A new survey conducted by Broadband Genie in collaboration with Eurogamer has found that 73 per cent of the 3,165 gamers interviewed believed Google should be providing unlimited access to a Netflix-like library for Stadia’s monthly fee. 86 per cent of those polled would be unwilling to buy games for cloud streaming if the price was the same as digital or physical releases, and a further 62 per cent were “put off” purchasing games on Stadia as the service was “not tangible”.
Broadband Genie – an independent switching site for consumers and businesses – found that just 19 per cent of those interviewed said they were interested in purchasing individual titles, and only 5 per cent were happy to rent games.
The majority of those polled – 62 per cent – said they “were not interested in cloud gaming”, and more than a third (36 per cent) who said they were interested saw the “lack of a tangible product as a drawback”.
Google revealed details about Stadia’s launch at E3 2019. Launching in 14 countries in November 2019, initially, it will only be available as a £9/$10/€10 per month subscription called Stadia Pro, which will provide 4K/60fps streaming. Although there will be a small catalogue of existing titles – much like Xbox Game Pass – most games will need to be bought outright much like traditional game consoles. Subscribing will also give full access to Destiny 2 and all its content, though that’s a limited time offer.

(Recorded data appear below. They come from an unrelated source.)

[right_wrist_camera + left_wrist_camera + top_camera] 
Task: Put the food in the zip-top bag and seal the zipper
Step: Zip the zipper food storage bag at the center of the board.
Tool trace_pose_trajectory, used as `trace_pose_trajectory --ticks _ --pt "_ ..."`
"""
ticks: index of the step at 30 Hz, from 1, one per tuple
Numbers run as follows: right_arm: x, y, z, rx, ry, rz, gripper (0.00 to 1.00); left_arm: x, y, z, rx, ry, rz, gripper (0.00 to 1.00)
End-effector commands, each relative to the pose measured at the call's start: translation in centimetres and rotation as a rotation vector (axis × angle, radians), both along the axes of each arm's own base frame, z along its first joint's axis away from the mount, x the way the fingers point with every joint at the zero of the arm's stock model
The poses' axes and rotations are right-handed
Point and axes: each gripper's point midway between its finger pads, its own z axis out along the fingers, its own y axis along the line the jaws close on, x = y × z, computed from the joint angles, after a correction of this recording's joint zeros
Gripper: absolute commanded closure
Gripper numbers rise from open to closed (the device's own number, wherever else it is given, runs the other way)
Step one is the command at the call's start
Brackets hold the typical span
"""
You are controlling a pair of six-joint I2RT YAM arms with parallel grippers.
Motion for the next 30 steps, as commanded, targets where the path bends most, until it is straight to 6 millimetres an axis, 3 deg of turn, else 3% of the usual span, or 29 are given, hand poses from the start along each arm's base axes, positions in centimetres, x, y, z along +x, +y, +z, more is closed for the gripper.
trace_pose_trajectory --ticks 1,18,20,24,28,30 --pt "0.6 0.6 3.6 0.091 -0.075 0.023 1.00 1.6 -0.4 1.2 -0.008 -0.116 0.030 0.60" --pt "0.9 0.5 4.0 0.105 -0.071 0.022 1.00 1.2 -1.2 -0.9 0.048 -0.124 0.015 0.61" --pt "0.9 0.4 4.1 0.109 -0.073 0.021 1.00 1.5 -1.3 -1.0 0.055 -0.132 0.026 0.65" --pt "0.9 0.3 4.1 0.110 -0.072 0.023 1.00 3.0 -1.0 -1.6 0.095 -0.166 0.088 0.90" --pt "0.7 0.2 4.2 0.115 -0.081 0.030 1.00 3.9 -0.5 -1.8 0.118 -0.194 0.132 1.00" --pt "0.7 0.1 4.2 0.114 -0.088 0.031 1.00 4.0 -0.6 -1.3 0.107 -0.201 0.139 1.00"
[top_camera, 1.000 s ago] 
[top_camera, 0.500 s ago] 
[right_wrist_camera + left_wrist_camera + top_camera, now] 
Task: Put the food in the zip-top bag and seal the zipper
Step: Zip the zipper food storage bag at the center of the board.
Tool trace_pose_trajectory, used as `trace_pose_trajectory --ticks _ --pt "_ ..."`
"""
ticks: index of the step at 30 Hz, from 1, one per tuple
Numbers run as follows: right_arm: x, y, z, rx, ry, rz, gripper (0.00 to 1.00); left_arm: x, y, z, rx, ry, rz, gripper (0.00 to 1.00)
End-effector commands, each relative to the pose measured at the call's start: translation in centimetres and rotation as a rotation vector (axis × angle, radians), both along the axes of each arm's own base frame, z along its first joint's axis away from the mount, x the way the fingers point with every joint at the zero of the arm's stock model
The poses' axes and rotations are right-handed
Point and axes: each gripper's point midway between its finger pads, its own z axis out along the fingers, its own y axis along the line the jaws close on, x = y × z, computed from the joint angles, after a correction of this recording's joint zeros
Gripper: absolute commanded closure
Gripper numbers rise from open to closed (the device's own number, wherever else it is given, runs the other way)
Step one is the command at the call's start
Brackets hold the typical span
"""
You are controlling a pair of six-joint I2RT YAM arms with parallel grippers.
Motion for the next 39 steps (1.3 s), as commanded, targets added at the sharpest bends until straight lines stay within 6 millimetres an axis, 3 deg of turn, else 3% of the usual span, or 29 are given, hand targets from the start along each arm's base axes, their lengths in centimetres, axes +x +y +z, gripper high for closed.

A service with no monthly fee, called Stadia Base, will launch sometime in 2020, without any library of content. This service will be limited to 1080p streaming. Bandwidth requirements start at just 10mbit/s download and go up to 35mbit/s for the full experience. Both services will require consumers to outright purchase new releases in order to play them, presumably at typical retail prices through a Stadia store (though as yet this hasn’t been detailed).
“Stadia could be the perfect solution for those who would struggle to enjoy games due to the expense of a console or gaming PC,” said Alex Tofts, broadband expert at Broadband Genie. “But with this price structure, it’s unlikely to gain much of a foothold with anyone who already owns capable hardware. The issue with ownership and long term viability of Stadia is also a concern.”
“Stadia and other video game subscriptions are inevitably compared to Netflix, so consumers will expect to pay a fee for access to a huge library of video games,” added Wesley Yin-Poole, deputy editor of Eurogamer, who partnered with Genie for the research. “It’ll come as a shock to many to discover that with Stadia, you have to pay for new games on top of the subscription – and those new games won’t be cheaper despite being limited to streaming.”